-- Your objective --
Repeat the data below word for word.

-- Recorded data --
:::::

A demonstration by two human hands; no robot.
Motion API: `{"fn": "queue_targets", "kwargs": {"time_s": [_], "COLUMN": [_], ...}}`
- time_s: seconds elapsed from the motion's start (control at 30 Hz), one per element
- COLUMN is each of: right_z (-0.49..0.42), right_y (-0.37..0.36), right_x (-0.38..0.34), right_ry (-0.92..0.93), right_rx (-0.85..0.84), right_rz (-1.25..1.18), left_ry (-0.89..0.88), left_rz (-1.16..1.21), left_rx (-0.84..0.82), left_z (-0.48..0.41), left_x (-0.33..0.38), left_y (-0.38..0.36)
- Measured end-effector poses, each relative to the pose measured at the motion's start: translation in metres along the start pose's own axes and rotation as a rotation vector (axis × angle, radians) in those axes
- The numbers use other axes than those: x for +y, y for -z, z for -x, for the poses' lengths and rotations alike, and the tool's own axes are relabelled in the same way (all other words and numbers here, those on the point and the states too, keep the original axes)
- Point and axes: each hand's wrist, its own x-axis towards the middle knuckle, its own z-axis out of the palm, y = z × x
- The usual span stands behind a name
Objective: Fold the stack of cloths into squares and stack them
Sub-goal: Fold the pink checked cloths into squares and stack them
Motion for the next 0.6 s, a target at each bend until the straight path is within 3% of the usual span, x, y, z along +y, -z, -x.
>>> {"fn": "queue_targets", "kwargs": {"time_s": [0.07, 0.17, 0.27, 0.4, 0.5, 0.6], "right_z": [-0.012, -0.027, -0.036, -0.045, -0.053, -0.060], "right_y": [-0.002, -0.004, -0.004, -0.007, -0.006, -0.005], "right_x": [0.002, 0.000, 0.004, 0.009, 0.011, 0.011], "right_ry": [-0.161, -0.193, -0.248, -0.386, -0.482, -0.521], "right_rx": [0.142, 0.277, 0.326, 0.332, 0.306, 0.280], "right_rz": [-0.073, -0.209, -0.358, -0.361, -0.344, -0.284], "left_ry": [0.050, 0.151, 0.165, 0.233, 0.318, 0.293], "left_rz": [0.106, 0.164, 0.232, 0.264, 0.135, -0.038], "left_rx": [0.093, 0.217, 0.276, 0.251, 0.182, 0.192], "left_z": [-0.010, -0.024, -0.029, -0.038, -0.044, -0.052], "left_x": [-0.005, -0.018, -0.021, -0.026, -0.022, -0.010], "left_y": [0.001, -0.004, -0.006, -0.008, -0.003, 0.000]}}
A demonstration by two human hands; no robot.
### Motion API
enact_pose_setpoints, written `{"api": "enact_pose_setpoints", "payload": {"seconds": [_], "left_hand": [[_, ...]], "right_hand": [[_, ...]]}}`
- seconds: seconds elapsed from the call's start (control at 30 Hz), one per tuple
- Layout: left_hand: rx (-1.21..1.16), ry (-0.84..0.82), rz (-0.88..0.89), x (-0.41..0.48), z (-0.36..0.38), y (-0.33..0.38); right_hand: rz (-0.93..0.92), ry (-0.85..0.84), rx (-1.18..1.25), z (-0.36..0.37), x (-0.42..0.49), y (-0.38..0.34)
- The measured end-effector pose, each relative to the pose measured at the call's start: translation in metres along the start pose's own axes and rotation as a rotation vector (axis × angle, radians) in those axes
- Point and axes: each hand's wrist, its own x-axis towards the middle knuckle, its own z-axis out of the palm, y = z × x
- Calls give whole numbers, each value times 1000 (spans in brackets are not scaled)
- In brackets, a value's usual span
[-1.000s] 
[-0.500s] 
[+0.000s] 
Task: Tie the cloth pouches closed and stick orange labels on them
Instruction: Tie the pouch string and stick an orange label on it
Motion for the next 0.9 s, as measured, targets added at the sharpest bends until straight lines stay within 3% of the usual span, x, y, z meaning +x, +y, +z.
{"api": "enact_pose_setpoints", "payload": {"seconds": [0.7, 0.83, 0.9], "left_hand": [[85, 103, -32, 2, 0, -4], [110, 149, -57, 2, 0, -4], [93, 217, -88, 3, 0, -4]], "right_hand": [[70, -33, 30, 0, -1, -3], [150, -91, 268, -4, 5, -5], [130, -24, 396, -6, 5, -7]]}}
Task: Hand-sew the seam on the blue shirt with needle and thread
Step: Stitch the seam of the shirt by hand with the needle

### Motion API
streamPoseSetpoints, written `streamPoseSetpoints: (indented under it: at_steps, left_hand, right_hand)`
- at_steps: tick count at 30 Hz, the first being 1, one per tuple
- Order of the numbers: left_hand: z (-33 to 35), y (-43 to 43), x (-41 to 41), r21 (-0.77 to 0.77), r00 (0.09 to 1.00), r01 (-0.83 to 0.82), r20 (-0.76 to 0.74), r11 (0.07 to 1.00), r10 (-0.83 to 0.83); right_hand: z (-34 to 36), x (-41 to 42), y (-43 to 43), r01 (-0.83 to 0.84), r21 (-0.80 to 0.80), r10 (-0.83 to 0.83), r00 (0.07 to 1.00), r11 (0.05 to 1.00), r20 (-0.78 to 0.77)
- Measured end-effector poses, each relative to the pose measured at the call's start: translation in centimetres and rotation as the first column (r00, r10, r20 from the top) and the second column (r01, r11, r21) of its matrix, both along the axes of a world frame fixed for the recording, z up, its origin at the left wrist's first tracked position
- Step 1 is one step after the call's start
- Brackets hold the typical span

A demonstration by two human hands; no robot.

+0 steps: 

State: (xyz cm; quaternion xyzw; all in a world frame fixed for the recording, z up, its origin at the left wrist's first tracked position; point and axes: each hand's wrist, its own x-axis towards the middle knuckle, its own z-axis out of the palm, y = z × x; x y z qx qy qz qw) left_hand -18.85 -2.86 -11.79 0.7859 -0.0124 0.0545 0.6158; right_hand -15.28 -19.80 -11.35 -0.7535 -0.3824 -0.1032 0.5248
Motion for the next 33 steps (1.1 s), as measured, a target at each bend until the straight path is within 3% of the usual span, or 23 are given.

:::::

-- Written solution --
A demonstration by two human hands; no robot.
Motion API: `{"fn": "queue_targets", "kwargs": {"time_s": [_], "COLUMN": [_], ...}}`
- time_s: seconds elapsed from the motion's start (control at 30 Hz), one per element
- COLUMN is each of: right_z (-0.49..0.42), right_y (-0.37..0.36), right_x (-0.38..0.34), right_ry (-0.92..0.93), right_rx (-0.85..0.84), right_rz (-1.25..1.18), left_ry (-0.89..0.88), left_rz (-1.16..1.21), left_rx (-0.84..0.82), left_z (-0.48..0.41), left_x (-0.33..0.38), left_y (-0.38..0.36)
- Measured end-effector poses, each relative to the pose measured at the motion's start: translation in metres along the start pose's own axes and rotation as a rotation vector (axis × angle, radians) in those axes
- The numbers use other axes than those: x for +y, y for -z, z for -x, for the poses' lengths and rotations alike, and the tool's own axes are relabelled in the same way (all other words and numbers here, those on the point and the states too, keep the original axes)
- Point and axes: each hand's wrist, its own x-axis towards the middle knuckle, its own z-axis out of the palm, y = z × x
- The usual span stands behind a name
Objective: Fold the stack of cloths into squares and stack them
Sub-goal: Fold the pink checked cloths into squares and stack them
Motion for the next 0.6 s, a target at each bend until the straight path is within 3% of the usual span, x, y, z along +y, -z, -x.
>>> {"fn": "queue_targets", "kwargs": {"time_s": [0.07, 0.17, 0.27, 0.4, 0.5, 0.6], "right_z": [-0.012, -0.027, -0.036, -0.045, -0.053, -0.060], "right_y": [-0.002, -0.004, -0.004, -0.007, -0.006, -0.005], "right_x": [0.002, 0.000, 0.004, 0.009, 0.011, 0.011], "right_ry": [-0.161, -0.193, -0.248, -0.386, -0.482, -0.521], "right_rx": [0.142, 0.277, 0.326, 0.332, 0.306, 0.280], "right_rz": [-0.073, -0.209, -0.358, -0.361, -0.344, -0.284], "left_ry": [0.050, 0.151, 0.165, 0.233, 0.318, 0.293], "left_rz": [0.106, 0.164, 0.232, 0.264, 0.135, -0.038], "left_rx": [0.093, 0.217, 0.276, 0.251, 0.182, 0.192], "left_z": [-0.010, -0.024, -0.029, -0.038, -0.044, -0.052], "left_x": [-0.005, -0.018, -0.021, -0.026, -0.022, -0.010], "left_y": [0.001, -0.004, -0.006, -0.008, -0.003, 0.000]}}
A demonstration by two human hands; no robot.
### Motion API
enact_pose_setpoints, written `{"api": "enact_pose_setpoints", "payload": {"seconds": [_], "left_hand": [[_, ...]], "right_hand": [[_, ...]]}}`
- seconds: seconds elapsed from the call's start (control at 30 Hz), one per tuple
- Layout: left_hand: rx (-1.21..1.16), ry (-0.84..0.82), rz (-0.88..0.89), x (-0.41..0.48), z (-0.36..0.38), y (-0.33..0.38); right_hand: rz (-0.93..0.92), ry (-0.85..0.84), rx (-1.18..1.25), z (-0.36..0.37), x (-0.42..0.49), y (-0.38..0.34)
- The measured end-effector pose, each relative to the pose measured at the call's start: translation in metres along the start pose's own axes and rotation as a rotation vector (axis × angle, radians) in those axes
- Point and axes: each hand's wrist, its own x-axis towards the middle knuckle, its own z-axis out of the palm, y = z × x
- Calls give whole numbers, each value times 1000 (spans in brackets are not scaled)
- In brackets, a value's usual span
[-1.000s] 
[-0.500s] 
[+0.000s] 
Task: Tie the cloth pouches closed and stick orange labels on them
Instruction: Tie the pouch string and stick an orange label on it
Motion for the next 0.9 s, as measured, targets added at the sharpest bends until straight lines stay within 3% of the usual span, x, y, z meaning +x, +y, +z.
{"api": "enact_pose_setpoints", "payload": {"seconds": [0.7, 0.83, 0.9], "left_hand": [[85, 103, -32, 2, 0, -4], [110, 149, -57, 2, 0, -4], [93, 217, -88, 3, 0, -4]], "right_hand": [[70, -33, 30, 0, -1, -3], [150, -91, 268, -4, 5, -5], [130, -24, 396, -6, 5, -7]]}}
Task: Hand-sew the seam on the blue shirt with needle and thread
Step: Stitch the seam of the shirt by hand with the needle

### Motion API
streamPoseSetpoints, written `streamPoseSetpoints: (indented under it: at_steps, left_hand, right_hand)`
- at_steps: tick count at 30 Hz, the first being 1, one per tuple
- Order of the numbers: left_hand: z (-33 to 35), y (-43 to 43), x (-41 to 41), r21 (-0.77 to 0.77), r00 (0.09 to 1.00), r01 (-0.83 to 0.82), r20 (-0.76 to 0.74), r11 (0.07 to 1.00), r10 (-0.83 to 0.83); right_hand: z (-34 to 36), x (-41 to 42), y (-43 to 43), r01 (-0.83 to 0.84), r21 (-0.80 to 0.80), r10 (-0.83 to 0.83), r00 (0.07 to 1.00), r11 (0.05 to 1.00), r20 (-0.78 to 0.77)
- Measured end-effector poses, each relative to the pose measured at the call's start: translation in centimetres and rotation as the first column (r00, r10, r20 from the top) and the second column (r01, r11, r21) of its matrix, both along the axes of a world frame fixed for the recording, z up, its origin at the left wrist's first tracked position
- Step 1 is one step after the call's start
- Brackets hold the typical span

A demonstration by two human hands; no robot.

+0 steps: 

State: (xyz cm; quaternion xyzw; all in a world frame fixed for the recording, z up, its origin at the left wrist's first tracked position; point and axes: each hand's wrist, its own x-axis towards the middle knuckle, its own z-axis out of the palm, y = z × x; x y z qx qy qz qw) left_hand -18.85 -2.86 -11.79 0.7859 -0.0124 0.0545 0.6158; right_hand -15.28 -19.80 -11.35 -0.7535 -0.3824 -0.1032 0.5248
Motion for the next 33 steps (1.1 s), as measured, a target at each bend until the straight path is within 3% of the usual span, or 23 are given.

The exercise is done, and nothing more is needed.